• Try it:
What lines in the entries hold the string "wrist"? List them.

═════ Source material

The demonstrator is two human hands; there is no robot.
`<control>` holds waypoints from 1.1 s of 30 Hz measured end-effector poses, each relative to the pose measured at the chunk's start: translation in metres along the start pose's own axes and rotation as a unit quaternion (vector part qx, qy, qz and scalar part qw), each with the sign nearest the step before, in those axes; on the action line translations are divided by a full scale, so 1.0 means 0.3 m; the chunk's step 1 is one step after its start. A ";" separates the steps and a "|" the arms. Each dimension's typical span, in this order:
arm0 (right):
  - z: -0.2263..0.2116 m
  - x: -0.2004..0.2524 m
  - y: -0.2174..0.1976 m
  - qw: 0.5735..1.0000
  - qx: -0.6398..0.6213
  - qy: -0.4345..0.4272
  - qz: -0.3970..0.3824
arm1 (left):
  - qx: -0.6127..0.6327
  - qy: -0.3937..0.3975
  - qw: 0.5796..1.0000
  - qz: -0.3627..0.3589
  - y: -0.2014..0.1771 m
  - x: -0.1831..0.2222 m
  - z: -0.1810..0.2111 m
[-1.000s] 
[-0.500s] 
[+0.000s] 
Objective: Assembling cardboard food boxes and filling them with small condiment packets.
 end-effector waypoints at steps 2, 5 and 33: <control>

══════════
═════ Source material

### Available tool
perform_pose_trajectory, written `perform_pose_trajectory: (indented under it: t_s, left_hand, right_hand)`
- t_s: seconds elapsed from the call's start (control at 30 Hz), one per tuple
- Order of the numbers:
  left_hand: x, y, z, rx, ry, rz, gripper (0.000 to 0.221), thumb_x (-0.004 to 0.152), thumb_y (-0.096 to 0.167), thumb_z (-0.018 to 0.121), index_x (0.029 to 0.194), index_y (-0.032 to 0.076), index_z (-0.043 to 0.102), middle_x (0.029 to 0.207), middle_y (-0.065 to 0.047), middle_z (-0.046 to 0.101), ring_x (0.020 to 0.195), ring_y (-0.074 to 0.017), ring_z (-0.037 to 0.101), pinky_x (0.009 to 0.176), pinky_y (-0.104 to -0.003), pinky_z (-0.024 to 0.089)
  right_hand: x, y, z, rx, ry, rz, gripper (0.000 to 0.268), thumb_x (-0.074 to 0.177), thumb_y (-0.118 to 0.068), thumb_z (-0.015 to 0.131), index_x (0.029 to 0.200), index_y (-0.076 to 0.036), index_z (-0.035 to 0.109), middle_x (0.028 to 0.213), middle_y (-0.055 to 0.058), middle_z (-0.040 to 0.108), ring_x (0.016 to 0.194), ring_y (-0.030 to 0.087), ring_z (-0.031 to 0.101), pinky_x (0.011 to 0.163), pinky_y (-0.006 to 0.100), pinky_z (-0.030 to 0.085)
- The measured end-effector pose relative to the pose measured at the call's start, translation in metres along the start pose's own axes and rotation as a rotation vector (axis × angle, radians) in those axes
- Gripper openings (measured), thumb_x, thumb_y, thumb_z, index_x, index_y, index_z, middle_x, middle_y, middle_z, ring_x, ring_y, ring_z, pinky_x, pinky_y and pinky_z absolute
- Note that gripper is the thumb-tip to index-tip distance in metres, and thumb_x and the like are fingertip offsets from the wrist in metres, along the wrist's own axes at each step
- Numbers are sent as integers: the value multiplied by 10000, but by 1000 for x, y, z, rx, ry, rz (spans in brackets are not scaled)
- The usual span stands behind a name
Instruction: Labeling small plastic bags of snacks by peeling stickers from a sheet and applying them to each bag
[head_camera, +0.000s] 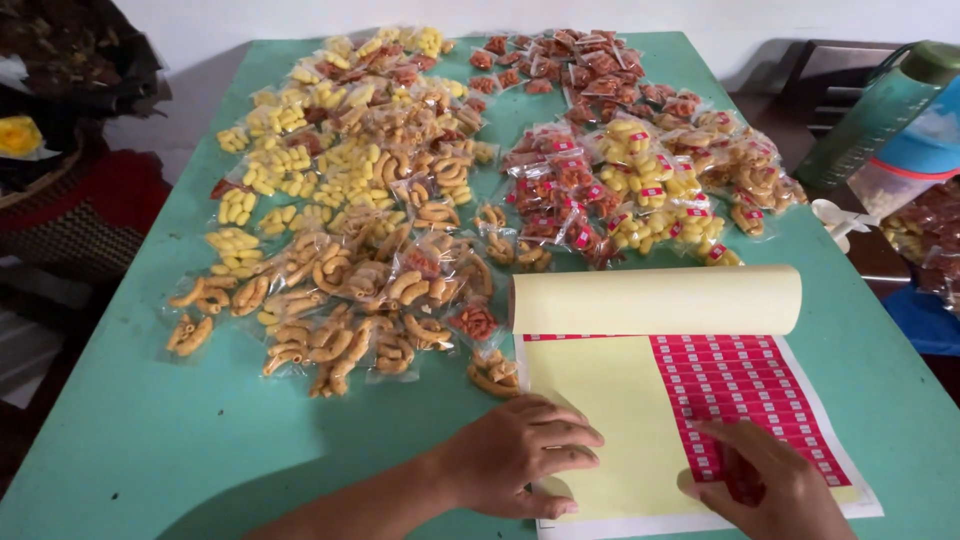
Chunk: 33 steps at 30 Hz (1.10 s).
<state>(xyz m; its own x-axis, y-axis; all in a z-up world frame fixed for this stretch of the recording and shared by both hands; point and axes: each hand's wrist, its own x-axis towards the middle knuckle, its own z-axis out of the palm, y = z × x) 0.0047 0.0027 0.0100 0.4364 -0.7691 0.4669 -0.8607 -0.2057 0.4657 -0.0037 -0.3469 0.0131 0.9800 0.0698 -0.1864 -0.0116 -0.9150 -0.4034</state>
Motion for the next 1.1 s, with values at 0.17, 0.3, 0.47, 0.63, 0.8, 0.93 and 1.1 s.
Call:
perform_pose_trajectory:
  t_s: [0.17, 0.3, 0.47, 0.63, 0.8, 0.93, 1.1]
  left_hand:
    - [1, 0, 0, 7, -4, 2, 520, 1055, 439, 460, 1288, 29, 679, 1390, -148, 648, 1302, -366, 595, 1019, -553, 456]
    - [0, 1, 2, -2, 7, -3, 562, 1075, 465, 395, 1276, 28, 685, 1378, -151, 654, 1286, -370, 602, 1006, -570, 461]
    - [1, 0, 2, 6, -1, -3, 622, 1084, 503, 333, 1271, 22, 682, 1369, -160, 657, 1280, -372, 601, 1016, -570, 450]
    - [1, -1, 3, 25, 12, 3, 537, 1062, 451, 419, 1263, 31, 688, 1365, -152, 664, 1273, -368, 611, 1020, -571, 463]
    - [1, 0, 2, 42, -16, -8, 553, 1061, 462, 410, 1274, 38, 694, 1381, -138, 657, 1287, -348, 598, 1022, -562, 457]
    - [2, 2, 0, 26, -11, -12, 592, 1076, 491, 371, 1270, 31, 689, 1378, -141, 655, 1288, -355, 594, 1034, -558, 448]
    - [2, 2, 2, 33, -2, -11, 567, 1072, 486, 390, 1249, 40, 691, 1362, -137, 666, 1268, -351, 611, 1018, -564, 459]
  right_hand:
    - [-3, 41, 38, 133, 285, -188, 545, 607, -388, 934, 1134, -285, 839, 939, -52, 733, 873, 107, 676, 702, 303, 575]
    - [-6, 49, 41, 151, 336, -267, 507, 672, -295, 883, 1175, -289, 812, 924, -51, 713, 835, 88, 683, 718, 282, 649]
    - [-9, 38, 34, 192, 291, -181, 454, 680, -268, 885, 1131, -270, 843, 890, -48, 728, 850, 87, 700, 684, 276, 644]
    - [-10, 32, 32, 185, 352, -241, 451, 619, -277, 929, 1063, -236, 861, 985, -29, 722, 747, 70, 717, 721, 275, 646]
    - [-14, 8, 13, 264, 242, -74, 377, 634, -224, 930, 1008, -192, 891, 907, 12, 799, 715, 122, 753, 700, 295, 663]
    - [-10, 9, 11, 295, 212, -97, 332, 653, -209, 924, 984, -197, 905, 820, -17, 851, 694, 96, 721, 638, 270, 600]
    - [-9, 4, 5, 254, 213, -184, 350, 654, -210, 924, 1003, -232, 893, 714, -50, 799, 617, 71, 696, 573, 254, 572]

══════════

• Result:
- Note that gripper is the thumb-tip to index-tip distance in metres, and thumb_x and the like are fingertip offsets from the wrist in metres, along the wrist's own axes at each step
<state>(xyz m; its own x-axis, y-axis; all in a z-up world frame fixed for this stretch of the recording and shared by both hands; point and axes: each hand's wrist, its own x-axis towards the middle knuckle, its own z-axis out of the palm, y = z × x) 0.0047 0.0027 0.0100 0.4364 -0.7691 0.4669 -0.8607 -0.2057 0.4657 -0.0037 -0.3469 0.0131 0.9800 0.0698 -0.1864 -0.0116 -0.9150 -0.4034</state>

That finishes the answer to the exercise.